(DATA TO EXAMINE begins)

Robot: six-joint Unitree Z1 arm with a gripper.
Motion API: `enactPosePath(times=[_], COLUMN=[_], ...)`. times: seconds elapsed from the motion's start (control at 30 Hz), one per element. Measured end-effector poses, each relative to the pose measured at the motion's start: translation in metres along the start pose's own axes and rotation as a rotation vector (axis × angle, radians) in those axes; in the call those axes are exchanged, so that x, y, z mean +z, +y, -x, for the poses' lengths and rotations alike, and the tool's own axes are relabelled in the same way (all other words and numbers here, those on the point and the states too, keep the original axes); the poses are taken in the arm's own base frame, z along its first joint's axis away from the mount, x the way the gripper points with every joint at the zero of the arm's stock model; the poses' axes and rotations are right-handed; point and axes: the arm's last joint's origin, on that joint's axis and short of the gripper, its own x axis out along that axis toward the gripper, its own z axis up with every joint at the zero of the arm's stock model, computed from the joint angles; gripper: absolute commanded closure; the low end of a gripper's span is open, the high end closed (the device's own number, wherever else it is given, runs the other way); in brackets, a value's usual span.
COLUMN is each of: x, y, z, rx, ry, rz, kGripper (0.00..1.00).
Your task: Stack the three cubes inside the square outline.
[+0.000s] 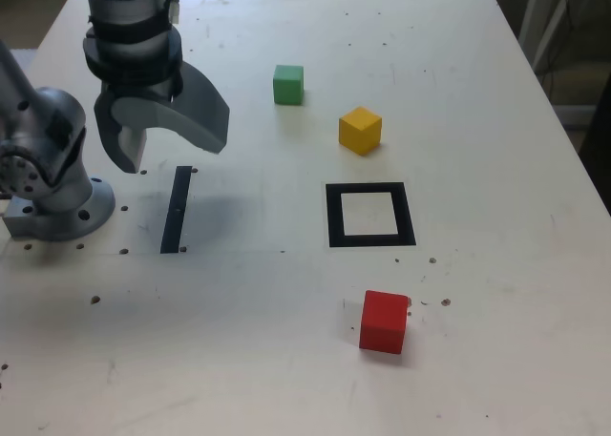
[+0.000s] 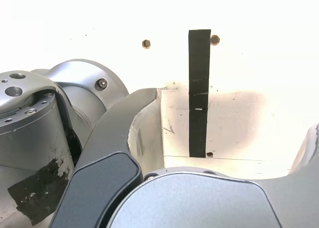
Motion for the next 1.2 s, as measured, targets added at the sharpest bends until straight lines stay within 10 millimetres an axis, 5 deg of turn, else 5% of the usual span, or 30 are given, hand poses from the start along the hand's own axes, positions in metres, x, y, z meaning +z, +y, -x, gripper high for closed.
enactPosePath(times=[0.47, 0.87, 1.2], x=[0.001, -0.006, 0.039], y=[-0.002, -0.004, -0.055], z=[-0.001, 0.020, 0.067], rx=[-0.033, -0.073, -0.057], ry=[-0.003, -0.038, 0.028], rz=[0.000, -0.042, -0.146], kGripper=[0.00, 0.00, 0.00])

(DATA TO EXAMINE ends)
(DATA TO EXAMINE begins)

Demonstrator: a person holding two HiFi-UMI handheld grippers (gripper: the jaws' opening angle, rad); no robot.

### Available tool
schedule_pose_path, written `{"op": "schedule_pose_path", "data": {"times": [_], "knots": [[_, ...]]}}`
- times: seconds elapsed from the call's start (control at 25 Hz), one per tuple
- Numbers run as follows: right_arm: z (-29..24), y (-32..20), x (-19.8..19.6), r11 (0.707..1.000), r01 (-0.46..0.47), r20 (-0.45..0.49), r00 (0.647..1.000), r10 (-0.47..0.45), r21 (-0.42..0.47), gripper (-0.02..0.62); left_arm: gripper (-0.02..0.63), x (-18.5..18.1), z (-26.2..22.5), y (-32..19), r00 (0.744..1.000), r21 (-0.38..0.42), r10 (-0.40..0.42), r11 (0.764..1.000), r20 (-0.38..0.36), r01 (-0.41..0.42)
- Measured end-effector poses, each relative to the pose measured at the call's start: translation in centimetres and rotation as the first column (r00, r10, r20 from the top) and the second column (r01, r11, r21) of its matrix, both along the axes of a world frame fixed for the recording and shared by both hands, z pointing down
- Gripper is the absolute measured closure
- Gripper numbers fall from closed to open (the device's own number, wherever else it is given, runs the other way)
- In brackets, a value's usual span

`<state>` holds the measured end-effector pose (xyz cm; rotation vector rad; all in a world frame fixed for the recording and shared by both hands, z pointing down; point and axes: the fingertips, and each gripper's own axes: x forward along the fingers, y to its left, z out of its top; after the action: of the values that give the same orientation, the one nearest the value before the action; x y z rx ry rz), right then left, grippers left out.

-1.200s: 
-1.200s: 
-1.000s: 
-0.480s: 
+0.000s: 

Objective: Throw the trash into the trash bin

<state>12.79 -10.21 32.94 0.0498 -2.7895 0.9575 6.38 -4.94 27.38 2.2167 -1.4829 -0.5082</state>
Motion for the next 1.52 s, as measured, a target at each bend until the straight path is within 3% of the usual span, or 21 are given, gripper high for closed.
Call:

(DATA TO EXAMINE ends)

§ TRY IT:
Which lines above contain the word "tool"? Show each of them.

§ SOLUTION FOR THIS EXERCISE:
Motion API: `enactPosePath(times=[_], COLUMN=[_], ...)`. times: seconds elapsed from the motion's start (control at 30 Hz), one per element. Measured end-effector poses, each relative to the pose measured at the motion's start: translation in metres along the start pose's own axes and rotation as a rotation vector (axis × angle, radians) in those axes; in the call those axes are exchanged, so that x, y, z mean +z, +y, -x, for the poses' lengths and rotations alike, and the tool's own axes are relabelled in the same way (all other words and numbers here, those on the point and the states too, keep the original axes); the poses are taken in the arm's own base frame, z along its first joint's axis away from the mount, x the way the gripper points with every joint at the zero of the arm's stock model; the poses' axes and rotations are right-handed; point and axes: the arm's last joint's origin, on that joint's axis and short of the gripper, its own x axis out along that axis toward the gripper, its own z axis up with every joint at the zero of the arm's stock model, computed from the joint angles; gripper: absolute commanded closure; the low end of a gripper's span is open, the high end closed (the device's own number, wherever else it is given, runs the other way); in brackets, a value's usual span.
### Available tool

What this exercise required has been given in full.